Guidance on nutrition and dietary changes

The prevention or delay of the onset of disease has the greatest potential for benefit from dietary adjustment in terms of maintaining good health. However, the biomarkers that are now available measure variables that represent too late stages of the illness process (such as subclinical nutritional deficiency or early disease symptoms). The ability to create genetic indicators of early, crucial shifts between health maintenance and disease progression is made possible by nutritional genomics.

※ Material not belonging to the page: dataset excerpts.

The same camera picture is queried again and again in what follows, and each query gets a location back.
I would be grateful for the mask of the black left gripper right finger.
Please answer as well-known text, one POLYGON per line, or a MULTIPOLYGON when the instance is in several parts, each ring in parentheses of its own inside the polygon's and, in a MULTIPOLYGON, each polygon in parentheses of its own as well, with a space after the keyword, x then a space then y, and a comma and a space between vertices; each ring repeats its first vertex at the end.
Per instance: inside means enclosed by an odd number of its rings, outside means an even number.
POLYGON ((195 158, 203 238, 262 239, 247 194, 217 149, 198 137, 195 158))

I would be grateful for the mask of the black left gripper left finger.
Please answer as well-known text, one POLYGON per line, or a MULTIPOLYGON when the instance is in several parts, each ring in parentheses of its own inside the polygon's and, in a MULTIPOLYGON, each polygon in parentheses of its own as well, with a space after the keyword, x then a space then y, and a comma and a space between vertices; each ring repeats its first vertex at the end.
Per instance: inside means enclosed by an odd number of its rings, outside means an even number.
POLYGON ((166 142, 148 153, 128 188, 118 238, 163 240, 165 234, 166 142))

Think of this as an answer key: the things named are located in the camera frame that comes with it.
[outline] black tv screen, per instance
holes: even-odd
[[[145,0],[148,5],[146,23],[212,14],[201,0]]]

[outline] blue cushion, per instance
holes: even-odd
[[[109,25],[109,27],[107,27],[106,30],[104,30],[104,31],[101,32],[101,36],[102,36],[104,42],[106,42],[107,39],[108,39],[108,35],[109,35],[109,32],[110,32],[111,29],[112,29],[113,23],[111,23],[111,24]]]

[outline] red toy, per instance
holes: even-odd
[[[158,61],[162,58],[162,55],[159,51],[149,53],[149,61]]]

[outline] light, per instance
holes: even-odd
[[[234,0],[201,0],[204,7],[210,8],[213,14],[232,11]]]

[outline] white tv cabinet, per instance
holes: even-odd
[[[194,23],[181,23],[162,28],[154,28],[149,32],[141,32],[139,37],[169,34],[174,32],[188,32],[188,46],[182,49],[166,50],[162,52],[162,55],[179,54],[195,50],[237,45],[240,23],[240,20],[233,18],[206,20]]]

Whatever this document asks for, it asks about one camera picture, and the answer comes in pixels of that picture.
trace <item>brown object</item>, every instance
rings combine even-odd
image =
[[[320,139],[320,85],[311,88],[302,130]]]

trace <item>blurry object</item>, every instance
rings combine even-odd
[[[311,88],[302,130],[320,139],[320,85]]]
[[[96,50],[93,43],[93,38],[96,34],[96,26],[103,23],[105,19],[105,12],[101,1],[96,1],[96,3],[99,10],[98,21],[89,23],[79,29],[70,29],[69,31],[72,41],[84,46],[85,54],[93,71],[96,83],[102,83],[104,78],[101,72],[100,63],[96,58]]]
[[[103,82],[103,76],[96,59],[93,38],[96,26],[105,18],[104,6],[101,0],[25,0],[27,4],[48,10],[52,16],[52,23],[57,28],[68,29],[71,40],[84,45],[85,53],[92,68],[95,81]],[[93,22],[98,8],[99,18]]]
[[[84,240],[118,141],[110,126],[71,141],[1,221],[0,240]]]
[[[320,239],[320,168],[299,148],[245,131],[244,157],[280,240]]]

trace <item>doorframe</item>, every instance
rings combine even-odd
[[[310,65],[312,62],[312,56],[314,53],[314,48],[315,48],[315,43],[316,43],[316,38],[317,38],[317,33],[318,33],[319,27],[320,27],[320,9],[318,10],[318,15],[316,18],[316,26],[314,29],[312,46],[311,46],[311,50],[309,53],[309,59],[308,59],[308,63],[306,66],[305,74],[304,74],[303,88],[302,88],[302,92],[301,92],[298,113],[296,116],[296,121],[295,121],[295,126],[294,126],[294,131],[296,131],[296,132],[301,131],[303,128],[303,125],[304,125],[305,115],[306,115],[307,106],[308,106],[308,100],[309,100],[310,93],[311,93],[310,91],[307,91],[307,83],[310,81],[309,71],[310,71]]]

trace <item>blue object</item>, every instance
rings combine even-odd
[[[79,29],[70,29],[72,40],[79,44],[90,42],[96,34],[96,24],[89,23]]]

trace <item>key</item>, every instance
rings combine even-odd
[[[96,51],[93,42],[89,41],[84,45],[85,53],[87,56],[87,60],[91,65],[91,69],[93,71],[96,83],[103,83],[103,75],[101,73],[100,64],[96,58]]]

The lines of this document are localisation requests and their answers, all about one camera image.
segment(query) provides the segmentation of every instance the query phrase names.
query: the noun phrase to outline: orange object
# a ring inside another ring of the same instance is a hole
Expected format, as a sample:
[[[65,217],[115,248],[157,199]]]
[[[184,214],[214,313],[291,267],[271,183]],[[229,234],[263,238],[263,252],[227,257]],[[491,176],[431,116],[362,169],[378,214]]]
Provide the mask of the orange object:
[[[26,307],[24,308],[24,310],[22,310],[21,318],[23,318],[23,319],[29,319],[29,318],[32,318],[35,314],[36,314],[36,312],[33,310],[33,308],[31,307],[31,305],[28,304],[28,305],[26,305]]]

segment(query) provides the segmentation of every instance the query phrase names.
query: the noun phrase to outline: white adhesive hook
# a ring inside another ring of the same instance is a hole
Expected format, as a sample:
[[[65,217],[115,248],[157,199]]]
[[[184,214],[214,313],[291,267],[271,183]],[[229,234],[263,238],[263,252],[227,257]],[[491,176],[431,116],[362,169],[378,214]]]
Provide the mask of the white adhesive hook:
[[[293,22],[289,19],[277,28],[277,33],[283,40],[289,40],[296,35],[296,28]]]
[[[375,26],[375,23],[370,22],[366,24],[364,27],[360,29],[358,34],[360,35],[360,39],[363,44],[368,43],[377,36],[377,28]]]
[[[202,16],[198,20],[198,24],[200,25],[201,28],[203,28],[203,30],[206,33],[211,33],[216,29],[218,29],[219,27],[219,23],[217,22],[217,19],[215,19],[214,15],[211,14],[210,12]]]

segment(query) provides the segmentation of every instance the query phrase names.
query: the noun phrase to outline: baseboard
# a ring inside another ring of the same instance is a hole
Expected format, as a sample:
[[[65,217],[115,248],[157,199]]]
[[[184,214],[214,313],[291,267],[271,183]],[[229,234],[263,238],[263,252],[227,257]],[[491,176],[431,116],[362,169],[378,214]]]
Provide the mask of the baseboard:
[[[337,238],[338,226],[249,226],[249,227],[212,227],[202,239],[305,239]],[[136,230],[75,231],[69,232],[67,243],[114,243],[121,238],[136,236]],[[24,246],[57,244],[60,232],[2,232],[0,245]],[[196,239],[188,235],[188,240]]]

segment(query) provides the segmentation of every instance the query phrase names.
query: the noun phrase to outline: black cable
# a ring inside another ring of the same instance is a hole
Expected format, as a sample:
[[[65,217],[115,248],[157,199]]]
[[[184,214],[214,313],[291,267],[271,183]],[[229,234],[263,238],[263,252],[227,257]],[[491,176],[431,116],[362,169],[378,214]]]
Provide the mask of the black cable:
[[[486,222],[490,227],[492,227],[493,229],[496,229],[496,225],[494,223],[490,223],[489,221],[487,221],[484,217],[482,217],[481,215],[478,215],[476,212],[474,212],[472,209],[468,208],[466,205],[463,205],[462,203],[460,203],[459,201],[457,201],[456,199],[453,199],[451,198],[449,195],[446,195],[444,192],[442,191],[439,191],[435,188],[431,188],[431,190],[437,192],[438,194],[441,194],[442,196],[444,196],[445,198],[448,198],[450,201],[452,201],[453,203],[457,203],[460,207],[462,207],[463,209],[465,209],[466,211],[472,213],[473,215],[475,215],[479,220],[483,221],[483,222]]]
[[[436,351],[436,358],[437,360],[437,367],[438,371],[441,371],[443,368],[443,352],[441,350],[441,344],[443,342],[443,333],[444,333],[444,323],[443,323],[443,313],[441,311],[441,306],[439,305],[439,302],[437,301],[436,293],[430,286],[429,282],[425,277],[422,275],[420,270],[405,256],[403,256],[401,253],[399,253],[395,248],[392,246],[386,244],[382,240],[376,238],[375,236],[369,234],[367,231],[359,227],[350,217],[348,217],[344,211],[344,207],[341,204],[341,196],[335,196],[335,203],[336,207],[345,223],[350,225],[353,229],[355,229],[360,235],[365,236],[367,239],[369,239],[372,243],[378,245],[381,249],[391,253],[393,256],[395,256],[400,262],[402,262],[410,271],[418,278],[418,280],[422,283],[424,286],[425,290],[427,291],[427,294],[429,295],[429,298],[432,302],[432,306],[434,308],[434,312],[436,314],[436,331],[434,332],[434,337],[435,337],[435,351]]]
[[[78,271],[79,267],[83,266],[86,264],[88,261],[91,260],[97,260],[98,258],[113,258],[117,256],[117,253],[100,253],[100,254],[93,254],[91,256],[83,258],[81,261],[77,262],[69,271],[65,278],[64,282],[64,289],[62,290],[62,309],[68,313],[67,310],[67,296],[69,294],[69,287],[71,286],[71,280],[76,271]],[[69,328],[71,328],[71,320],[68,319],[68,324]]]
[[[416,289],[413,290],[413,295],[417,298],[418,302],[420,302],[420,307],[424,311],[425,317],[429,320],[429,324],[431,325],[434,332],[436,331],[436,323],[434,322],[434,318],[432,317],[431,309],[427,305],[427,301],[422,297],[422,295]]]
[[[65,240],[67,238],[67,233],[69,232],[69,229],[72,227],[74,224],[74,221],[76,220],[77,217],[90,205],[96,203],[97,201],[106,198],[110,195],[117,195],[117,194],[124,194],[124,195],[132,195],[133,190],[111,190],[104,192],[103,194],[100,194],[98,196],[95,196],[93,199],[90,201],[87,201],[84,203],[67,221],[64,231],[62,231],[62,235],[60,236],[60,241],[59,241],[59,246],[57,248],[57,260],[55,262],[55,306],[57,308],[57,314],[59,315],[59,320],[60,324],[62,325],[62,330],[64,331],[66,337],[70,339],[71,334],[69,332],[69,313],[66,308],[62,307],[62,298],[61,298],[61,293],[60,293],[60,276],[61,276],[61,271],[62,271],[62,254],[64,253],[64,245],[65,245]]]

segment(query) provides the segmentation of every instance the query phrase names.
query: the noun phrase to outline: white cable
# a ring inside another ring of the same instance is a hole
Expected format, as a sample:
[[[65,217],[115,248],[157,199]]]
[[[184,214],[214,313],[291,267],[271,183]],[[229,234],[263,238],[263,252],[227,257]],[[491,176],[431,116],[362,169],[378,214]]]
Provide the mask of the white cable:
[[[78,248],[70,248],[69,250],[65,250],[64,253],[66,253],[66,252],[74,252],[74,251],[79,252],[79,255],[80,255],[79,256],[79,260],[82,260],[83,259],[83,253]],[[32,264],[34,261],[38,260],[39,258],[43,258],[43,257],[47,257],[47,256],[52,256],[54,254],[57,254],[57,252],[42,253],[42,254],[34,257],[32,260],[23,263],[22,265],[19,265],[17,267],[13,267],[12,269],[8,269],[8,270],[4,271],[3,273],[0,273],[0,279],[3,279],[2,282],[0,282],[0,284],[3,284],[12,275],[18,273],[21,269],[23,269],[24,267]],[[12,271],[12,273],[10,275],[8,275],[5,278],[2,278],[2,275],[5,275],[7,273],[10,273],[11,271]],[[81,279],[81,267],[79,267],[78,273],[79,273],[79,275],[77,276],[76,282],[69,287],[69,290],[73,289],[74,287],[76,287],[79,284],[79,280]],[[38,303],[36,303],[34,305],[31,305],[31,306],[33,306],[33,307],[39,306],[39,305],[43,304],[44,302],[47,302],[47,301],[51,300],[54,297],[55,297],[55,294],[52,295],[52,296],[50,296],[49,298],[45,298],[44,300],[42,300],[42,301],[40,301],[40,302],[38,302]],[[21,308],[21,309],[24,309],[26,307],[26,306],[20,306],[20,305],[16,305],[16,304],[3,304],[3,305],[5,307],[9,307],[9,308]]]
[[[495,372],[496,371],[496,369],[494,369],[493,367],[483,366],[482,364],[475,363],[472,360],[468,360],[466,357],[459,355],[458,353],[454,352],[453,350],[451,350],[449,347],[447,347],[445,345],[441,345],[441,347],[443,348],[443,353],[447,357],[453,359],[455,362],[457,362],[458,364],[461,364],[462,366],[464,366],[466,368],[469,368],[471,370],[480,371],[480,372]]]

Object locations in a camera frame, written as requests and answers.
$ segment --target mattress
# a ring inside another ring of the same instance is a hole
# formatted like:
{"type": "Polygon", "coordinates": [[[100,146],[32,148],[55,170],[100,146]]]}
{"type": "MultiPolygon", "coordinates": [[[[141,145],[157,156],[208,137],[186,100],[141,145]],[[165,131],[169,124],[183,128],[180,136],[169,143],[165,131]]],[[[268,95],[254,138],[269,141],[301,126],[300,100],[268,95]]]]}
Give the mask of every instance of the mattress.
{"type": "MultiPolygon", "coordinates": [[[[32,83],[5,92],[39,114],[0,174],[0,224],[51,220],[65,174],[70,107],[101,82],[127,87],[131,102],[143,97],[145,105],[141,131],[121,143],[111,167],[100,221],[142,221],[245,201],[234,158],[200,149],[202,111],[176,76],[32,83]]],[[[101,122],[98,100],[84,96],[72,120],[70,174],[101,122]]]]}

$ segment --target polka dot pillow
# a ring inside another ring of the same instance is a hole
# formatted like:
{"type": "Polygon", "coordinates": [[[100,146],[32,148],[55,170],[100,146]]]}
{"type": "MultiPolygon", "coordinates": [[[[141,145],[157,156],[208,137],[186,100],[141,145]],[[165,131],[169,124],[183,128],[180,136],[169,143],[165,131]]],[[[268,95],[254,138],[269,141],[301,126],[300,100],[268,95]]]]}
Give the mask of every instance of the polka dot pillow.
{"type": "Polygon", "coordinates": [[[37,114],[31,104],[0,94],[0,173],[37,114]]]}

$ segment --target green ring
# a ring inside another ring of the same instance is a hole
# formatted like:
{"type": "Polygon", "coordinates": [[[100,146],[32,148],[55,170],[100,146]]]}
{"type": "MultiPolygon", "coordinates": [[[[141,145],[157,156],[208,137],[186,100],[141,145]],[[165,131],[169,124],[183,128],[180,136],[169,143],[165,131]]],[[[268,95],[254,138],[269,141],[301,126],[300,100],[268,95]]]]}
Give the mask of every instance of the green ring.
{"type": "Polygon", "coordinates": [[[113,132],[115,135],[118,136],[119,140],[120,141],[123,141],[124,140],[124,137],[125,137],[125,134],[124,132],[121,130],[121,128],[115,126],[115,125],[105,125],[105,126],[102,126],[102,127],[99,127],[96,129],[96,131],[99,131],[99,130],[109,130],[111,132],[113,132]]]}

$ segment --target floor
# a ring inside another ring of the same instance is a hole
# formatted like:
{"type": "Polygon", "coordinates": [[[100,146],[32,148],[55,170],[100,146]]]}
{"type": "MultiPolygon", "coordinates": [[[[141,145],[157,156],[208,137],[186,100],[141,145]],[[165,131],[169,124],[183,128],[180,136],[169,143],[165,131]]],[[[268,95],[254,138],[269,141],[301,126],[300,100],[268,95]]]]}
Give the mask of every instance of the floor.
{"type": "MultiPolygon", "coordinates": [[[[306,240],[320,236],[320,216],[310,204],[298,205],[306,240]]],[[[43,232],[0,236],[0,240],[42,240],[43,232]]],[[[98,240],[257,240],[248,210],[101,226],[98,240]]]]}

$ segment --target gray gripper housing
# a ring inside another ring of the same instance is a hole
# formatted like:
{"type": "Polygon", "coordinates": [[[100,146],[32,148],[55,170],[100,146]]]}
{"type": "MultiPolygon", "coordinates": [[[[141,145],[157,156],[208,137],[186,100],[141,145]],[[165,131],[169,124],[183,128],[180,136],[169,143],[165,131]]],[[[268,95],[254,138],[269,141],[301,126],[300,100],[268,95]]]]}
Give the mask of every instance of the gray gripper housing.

Two different strategies have been put up to take advantage of this chance. The first focuses on the disease state and identifies the earliest genes implicated by going back through the mechanism of development. These genes could then be utilised as targets to find dietary components that can control how they are expressed. The second method begins with a healthy state and studies, without bias or anticipation, how dietary elements affect broad patterns of gene expression. The focus would be on specific effects on gene expression patterns in order to look for connections to disease development mechanisms. These strategies need not be antagonistic to one another and may even interact at the level of the important early genes.
CONCLUSION
A personalised, genotype-based approach to nutrition is presented by the Nutrigenomics New Zealand model, which has the ability to offer food items and individualised guidance to improve health at the individual or population level. There is strong evidence that SNPs in specific genes may have a significant impact on how the body reacts to nutrition. Single-gene variations can have minor and erratic influence on a complex disease’s risk or risk factor levels, though. To advance the discipline, more sensitive biological measures will be required, along with techniques for combining data on combinations of pertinent SNPs or CNVs in various genes.
Bioinformatics has many difficulties, particularly when trying to make multidimensional data sets less complex. Only a few clinical trials have used these technologies up to this point, and we haven’t looked into any possible negative impacts of a genotype-derived dietary intervention. Before using genomic techniques to inform food development or dietary advice, there are a number of important challenges that must be resolved.